• [THE PROBLEM] Everything in the listing that follows should be reproduced exactly except the pictures.

+++

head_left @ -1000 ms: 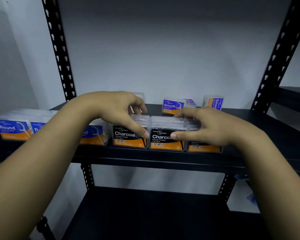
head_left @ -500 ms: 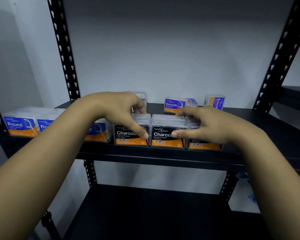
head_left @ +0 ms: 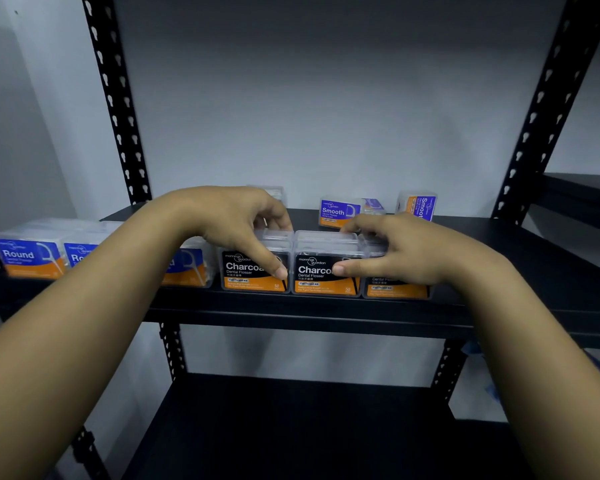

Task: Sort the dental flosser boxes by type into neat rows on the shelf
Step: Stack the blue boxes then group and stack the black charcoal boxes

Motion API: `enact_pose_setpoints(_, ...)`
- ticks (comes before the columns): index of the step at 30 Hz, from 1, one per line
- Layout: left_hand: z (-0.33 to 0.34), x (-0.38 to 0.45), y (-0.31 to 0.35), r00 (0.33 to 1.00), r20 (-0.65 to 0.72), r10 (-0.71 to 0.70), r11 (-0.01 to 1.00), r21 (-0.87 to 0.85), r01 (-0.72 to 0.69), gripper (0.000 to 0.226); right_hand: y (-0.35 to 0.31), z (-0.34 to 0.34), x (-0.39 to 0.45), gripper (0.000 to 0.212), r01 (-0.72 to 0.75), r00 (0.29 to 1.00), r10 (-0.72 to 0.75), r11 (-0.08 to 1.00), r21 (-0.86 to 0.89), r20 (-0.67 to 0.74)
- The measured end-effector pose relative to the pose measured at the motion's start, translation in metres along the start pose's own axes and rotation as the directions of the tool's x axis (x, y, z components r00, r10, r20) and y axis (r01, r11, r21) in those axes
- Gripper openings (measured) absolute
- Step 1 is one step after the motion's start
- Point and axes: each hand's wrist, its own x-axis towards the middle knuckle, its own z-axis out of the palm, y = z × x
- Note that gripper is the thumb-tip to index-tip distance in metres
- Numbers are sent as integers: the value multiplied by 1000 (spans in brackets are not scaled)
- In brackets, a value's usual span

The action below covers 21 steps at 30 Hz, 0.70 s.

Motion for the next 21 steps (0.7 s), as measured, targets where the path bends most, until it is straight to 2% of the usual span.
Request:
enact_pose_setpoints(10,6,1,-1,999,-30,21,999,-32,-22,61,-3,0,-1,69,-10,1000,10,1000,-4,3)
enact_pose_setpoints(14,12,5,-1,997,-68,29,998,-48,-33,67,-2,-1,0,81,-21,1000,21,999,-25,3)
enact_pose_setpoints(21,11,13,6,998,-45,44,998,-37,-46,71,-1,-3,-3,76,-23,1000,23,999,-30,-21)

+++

• [RESPONSE TO THIS TASK]
head_left @ -1000 ms: 
head_left @ -500 ms: 
head_left @ +0 ms: 

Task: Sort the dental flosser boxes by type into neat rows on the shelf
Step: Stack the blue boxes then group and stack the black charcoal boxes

Motion API: `enact_pose_setpoints(_, ...)`
- ticks (comes before the columns): index of the step at 30 Hz, from 1, one per line
- Layout: left_hand: z (-0.33 to 0.34), x (-0.38 to 0.45), y (-0.31 to 0.35), r00 (0.33 to 1.00), r20 (-0.65 to 0.72), r10 (-0.71 to 0.70), r11 (-0.01 to 1.00), r21 (-0.87 to 0.85), r01 (-0.72 to 0.69), gripper (0.000 to 0.226); right_hand: y (-0.35 to 0.31), z (-0.34 to 0.34), x (-0.39 to 0.45), gripper (0.000 to 0.212), r01 (-0.72 to 0.75), r00 (0.29 to 1.00), r10 (-0.72 to 0.75), r11 (-0.08 to 1.00), r21 (-0.86 to 0.89), r20 (-0.67 to 0.74)
- The measured end-effector pose relative to the pose measured at the motion's start, translation in metres along the start pose's own axes and rotation as the directions of the tool's x axis (x, y, z components r00, r10, r20) and y axis (r01, r11, r21) in those axes
- Gripper openings (measured) absolute
- Step 1 is one step after the motion's start
- Point and axes: each hand's wrist, its own x-axis towards the middle knuckle, its own z-axis out of the palm, y = z × x
- Note that gripper is the thumb-tip to index-tip distance in metres
- Numbers are sent as integers: the value multiplied by 1000 (spans in brackets are not scaled)
- In brackets, a value's usual span

The action below covers 21 steps at 30 Hz, 0.70 s.

Motion for the next 21 steps (0.7 s), as measured, targets where the path bends most, until it is straight to 2% of the usual span.
Request:
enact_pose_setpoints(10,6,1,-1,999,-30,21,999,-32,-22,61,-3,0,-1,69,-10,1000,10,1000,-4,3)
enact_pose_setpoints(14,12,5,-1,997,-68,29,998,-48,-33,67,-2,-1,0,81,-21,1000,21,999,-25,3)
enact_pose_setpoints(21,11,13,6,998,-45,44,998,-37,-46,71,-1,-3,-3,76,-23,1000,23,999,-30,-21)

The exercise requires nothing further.